[Stored data]
▬▬▬▬▬▬
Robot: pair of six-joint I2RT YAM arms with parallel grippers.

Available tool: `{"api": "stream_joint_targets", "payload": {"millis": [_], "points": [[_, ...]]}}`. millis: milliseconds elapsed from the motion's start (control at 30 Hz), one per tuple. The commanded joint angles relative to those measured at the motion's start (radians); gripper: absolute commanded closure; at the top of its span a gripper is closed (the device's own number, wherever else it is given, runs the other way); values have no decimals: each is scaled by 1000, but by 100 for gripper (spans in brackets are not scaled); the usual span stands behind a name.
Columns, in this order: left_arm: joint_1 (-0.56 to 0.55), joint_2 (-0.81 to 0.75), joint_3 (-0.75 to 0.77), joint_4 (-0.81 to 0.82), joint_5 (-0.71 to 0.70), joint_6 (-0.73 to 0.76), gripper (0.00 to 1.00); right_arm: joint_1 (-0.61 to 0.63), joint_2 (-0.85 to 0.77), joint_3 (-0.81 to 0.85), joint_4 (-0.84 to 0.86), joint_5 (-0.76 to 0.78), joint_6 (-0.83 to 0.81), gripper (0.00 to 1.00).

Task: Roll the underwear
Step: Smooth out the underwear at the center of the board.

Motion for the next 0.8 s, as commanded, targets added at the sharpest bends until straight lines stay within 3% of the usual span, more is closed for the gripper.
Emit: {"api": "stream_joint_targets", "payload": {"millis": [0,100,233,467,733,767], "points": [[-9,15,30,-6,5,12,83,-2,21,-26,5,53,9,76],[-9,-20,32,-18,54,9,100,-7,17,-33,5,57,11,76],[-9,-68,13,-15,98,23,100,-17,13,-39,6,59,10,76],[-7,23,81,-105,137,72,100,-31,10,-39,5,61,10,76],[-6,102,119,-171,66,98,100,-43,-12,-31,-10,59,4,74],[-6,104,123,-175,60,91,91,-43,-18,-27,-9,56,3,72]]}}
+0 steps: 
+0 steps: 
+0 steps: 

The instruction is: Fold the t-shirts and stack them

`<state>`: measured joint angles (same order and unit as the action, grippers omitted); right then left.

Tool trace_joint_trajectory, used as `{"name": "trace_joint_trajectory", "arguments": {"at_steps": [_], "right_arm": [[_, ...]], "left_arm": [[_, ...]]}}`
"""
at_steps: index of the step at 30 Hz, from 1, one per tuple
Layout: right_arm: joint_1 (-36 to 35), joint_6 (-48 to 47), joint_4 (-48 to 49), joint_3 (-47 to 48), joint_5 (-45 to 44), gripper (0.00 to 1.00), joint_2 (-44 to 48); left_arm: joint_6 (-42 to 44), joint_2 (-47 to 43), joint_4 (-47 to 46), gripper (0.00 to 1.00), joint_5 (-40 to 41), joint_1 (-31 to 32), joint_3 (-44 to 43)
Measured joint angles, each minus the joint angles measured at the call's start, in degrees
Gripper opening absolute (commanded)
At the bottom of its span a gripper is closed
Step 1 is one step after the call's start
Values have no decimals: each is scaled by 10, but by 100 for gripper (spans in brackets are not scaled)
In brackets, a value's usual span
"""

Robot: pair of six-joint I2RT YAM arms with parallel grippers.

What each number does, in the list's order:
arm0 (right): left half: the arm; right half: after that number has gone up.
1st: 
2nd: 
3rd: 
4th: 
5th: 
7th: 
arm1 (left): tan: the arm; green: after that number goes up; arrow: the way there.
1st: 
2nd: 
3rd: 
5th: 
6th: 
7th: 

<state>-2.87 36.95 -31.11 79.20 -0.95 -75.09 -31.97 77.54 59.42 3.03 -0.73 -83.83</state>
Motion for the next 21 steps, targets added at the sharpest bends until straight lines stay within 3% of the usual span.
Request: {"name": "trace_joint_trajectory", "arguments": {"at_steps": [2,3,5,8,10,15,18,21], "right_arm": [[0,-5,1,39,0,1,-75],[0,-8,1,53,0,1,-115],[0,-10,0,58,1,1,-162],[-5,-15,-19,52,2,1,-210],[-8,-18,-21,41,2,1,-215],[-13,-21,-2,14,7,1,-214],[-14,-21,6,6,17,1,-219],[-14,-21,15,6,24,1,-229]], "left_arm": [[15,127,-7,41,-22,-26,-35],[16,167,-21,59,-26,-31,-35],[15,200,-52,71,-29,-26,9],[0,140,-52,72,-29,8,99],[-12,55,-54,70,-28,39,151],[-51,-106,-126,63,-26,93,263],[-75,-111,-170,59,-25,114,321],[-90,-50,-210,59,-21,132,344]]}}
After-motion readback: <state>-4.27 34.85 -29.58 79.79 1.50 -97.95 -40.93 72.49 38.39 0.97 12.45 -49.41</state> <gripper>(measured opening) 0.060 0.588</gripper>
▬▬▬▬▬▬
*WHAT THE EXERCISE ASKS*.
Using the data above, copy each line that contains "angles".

*WRITTEN RESPONSE*.
Available tool: `{"api": "stream_joint_targets", "payload": {"millis": [_], "points": [[_, ...]]}}`. millis: milliseconds elapsed from the motion's start (control at 30 Hz), one per tuple. The commanded joint angles relative to those measured at the motion's start (radians); gripper: absolute commanded closure; at the top of its span a gripper is closed (the device's own number, wherever else it is given, runs the other way); values have no decimals: each is scaled by 1000, but by 100 for gripper (spans in brackets are not scaled); the usual span stands behind a name.
`<state>`: measured joint angles (same order and unit as the action, grippers omitted); right then left.
Measured joint angles, each minus the joint angles measured at the call's start, in degrees

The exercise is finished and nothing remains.